→ Available data:

□ □ □ □

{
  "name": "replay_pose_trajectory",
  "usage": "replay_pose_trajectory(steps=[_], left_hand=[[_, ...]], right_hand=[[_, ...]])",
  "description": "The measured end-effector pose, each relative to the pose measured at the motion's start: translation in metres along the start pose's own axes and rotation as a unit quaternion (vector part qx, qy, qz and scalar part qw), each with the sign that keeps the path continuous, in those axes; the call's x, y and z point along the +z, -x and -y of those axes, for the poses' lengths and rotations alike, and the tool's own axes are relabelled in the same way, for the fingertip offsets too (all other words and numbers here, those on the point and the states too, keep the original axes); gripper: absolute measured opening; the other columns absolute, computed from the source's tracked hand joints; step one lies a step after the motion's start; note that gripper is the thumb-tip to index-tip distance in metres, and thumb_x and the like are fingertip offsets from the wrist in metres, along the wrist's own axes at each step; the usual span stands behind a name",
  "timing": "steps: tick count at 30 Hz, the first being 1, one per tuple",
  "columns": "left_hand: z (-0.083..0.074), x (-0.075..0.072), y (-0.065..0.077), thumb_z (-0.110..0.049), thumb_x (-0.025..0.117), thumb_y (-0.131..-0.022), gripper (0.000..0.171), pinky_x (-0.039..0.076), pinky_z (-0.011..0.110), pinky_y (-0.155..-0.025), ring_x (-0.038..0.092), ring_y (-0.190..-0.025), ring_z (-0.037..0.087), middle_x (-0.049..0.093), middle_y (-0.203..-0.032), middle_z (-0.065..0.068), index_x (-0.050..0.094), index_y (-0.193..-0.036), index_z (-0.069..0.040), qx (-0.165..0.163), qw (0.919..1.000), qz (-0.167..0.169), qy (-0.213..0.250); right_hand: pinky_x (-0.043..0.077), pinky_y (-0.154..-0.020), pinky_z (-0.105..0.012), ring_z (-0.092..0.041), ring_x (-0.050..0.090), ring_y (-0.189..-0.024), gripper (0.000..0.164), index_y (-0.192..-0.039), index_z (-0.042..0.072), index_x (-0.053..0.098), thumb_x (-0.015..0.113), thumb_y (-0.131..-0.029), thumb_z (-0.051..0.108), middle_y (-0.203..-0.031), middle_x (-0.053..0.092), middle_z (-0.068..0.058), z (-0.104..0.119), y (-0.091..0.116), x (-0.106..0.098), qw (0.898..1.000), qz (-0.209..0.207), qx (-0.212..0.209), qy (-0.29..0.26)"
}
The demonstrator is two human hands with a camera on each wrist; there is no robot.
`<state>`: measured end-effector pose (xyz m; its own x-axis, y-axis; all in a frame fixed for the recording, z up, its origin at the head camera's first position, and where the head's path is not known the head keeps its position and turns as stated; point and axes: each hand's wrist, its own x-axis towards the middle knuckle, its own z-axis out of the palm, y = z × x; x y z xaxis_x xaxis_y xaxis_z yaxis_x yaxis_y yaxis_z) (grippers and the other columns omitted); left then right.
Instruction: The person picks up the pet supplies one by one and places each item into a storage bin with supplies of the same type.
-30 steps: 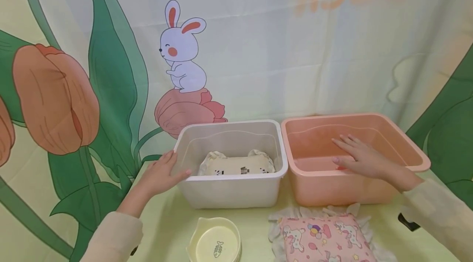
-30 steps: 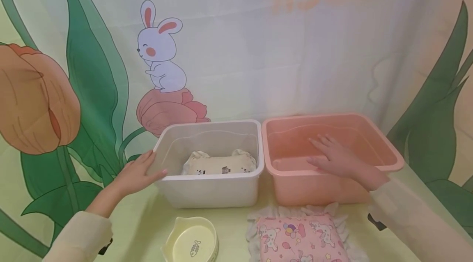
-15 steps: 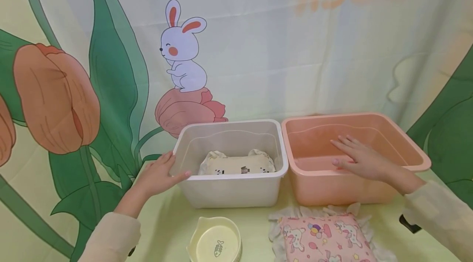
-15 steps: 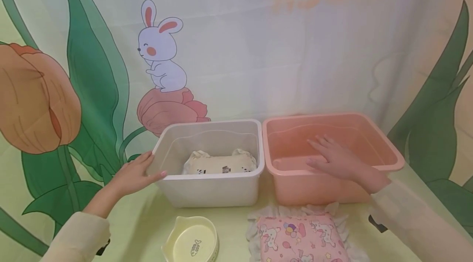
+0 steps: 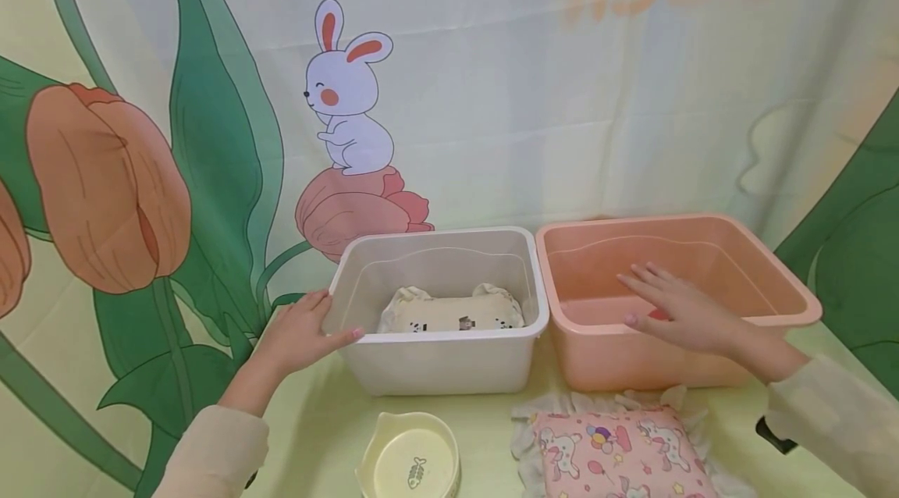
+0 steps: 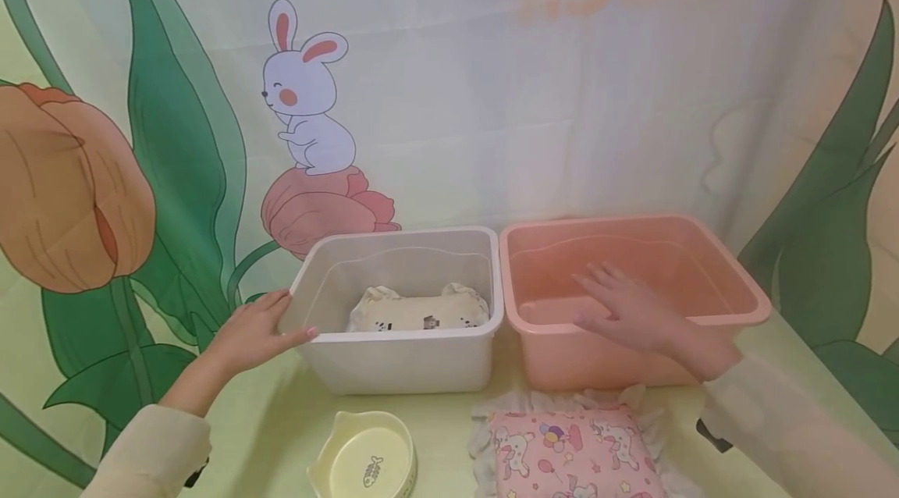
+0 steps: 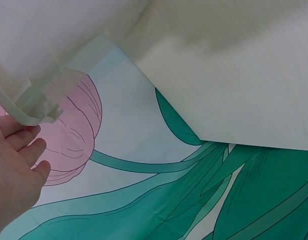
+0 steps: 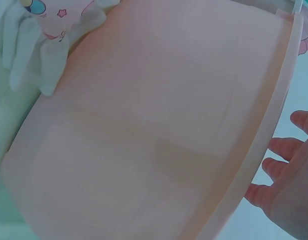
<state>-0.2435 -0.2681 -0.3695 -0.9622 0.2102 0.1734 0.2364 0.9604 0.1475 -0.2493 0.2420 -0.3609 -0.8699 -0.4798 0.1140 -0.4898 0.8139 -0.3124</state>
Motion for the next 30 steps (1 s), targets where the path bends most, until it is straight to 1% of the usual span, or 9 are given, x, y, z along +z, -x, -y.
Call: replay_pose_trajectory(steps=[3,8,14,17,20,25,30], left_hand=[[0.002,0.002,0.0,-0.065,0.047,-0.077,0.081,0.03,0.055,-0.094,0.044,-0.115,0.036,0.047,-0.127,0.018,0.042,-0.131,-0.005,0.008,0.9999,-0.007,-0.006],[0.003,0.003,0.0,-0.065,0.045,-0.078,0.081,0.029,0.056,-0.096,0.04,-0.119,0.036,0.044,-0.13,0.019,0.039,-0.133,-0.005,0.016,0.9998,-0.001,-0.014],[0.002,0.002,0.0,-0.064,0.045,-0.079,0.085,0.031,0.058,-0.095,0.035,-0.122,0.041,0.037,-0.135,0.022,0.032,-0.136,-0.003,0.003,0.9997,0.024,0.008],[0.002,0.002,0.001,-0.065,0.044,-0.079,0.088,0.031,0.059,-0.094,0.033,-0.123,0.043,0.033,-0.138,0.023,0.028,-0.138,-0.002,-0.005,0.9991,0.037,0.019],[0.001,0.0,0.002,-0.065,0.044,-0.078,0.089,0.031,0.06,-0.094,0.031,-0.124,0.043,0.031,-0.139,0.024,0.026,-0.138,-0.002,-0.011,0.9988,0.043,0.023],[0.0,-0.002,0.003,-0.063,0.045,-0.079,0.086,0.032,0.059,-0.094,0.033,-0.123,0.043,0.033,-0.137,0.024,0.028,-0.138,-0.002,-0.005,0.9992,0.035,0.018],[0.0,-0.003,0.004,-0.06,0.047,-0.08,0.084,0.033,0.057,-0.093,0.036,-0.122,0.042,0.035,-0.135,0.024,0.03,-0.137,-0.002,0.001,0.9994,0.03,0.015]], right_hand=[[0.013,-0.099,-0.064,-0.041,0.012,-0.133,0.067,-0.138,0.011,0.031,0.049,-0.085,0.048,-0.145,0.02,-0.021,0.002,0.001,0.001,1.0,-0.002,-0.006,-0.004],[0.015,-0.1,-0.062,-0.039,0.012,-0.134,0.066,-0.138,0.014,0.032,0.05,-0.084,0.048,-0.145,0.021,-0.019,0.007,0.003,0.001,1.0,-0.006,-0.016,-0.001],[0.018,-0.1,-0.061,-0.038,0.015,-0.134,0.065,-0.138,0.016,0.033,0.051,-0.084,0.048,-0.145,0.023,-0.016,0.014,0.005,0.002,0.999,-0.015,-0.032,0.011],[0.02,-0.099,-0.061,-0.037,0.017,-0.133,0.063,-0.137,0.017,0.034,0.05,-0.085,0.048,-0.145,0.024,-0.015,0.017,0.005,0.003,0.999,-0.02,-0.043,0.024],[0.022,-0.1,-0.059,-0.036,0.018,-0.133,0.062,-0.137,0.018,0.034,0.049,-0.085,0.048,-0.145,0.025,-0.014,0.02,0.006,0.004,0.998,-0.022,-0.053,0.039],[0.022,-0.101,-0.056,-0.037,0.02,-0.133,0.061,-0.137,0.017,0.034,0.049,-0.086,0.047,-0.144,0.026,-0.014,0.024,0.006,0.005,0.996,-0.021,-0.067,0.048],[0.023,-0.101,-0.056,-0.036,0.02,-0.133,0.062,-0.138,0.018,0.033,0.047,-0.086,0.048,-0.144,0.026,-0.014,0.028,0.007,0.005,0.996,-0.011,-0.071,0.051]])
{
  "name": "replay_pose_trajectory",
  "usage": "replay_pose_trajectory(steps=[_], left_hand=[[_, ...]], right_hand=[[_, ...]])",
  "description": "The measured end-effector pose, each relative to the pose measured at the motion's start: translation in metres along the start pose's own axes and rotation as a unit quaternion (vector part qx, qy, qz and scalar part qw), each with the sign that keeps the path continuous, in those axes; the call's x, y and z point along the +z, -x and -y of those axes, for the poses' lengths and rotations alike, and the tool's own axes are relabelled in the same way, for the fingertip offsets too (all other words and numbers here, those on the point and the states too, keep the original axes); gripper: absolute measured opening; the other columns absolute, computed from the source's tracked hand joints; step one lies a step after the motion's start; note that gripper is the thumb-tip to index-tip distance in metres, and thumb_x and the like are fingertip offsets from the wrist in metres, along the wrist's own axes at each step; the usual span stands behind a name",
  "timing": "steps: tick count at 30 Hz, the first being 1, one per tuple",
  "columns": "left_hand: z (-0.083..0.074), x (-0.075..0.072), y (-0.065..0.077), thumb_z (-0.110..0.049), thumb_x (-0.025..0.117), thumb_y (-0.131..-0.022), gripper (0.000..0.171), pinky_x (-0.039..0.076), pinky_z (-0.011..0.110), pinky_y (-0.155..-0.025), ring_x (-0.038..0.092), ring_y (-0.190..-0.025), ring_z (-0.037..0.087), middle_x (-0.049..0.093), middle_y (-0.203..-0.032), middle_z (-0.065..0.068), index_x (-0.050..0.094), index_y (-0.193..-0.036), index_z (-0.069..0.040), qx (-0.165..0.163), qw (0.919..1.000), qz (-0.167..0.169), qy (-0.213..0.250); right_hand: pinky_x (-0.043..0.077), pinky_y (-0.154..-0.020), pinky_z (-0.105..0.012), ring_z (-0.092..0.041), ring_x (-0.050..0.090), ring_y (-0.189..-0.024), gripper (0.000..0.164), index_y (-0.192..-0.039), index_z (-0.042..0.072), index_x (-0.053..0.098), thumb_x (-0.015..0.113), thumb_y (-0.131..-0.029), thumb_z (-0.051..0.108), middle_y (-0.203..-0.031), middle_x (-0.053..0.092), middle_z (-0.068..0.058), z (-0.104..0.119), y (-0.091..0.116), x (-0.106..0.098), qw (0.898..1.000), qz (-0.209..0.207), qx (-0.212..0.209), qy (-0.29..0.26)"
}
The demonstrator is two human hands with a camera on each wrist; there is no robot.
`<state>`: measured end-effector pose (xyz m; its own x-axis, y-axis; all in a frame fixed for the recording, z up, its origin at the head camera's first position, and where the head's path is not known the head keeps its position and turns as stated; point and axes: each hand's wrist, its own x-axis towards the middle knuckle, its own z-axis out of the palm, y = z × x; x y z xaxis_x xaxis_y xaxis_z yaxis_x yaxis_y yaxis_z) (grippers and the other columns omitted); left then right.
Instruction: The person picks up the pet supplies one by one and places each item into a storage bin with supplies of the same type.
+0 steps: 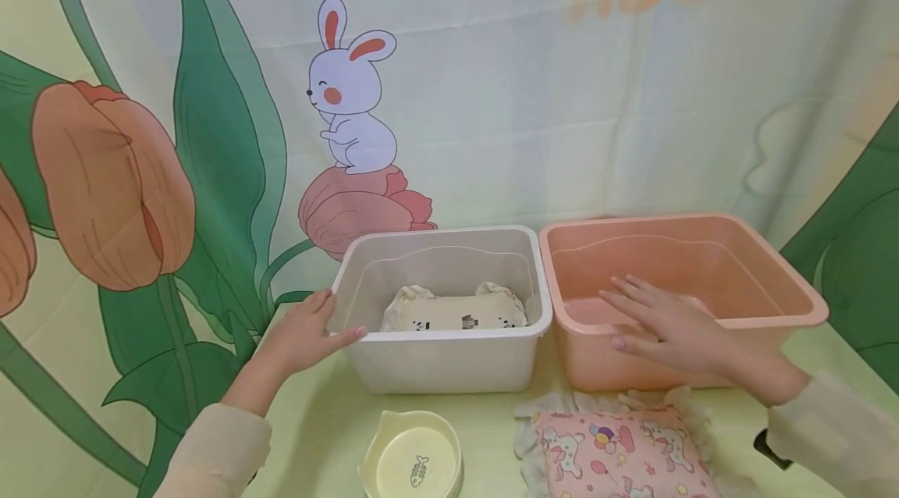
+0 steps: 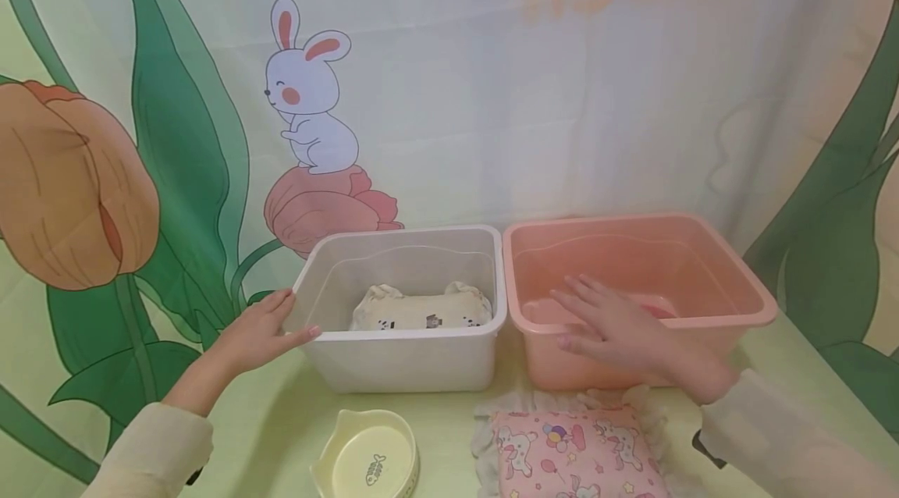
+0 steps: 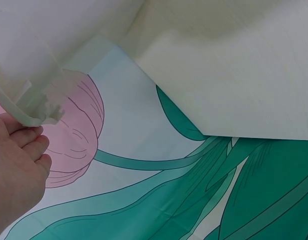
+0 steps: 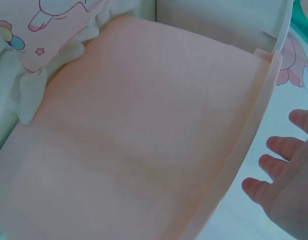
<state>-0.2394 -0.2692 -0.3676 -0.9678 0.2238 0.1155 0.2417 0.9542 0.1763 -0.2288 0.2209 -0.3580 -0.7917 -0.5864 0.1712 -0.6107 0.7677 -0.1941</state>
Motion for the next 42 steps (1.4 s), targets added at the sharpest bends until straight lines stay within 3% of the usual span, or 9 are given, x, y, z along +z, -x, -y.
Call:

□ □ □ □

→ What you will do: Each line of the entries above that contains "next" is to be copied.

→ Exercise solution:
Motion for the next 30 steps (1 s), targets where the path bends most, until it is straight to 1% of the usual span, or 9 are given, x, y, z along +z, -x, -y.
Motion for the next 42 steps (1.4 s), targets added at the sharpest bends until straight lines stay within 3% of the usual span, or 9 are given, x, y, z along +z, -x, -y.

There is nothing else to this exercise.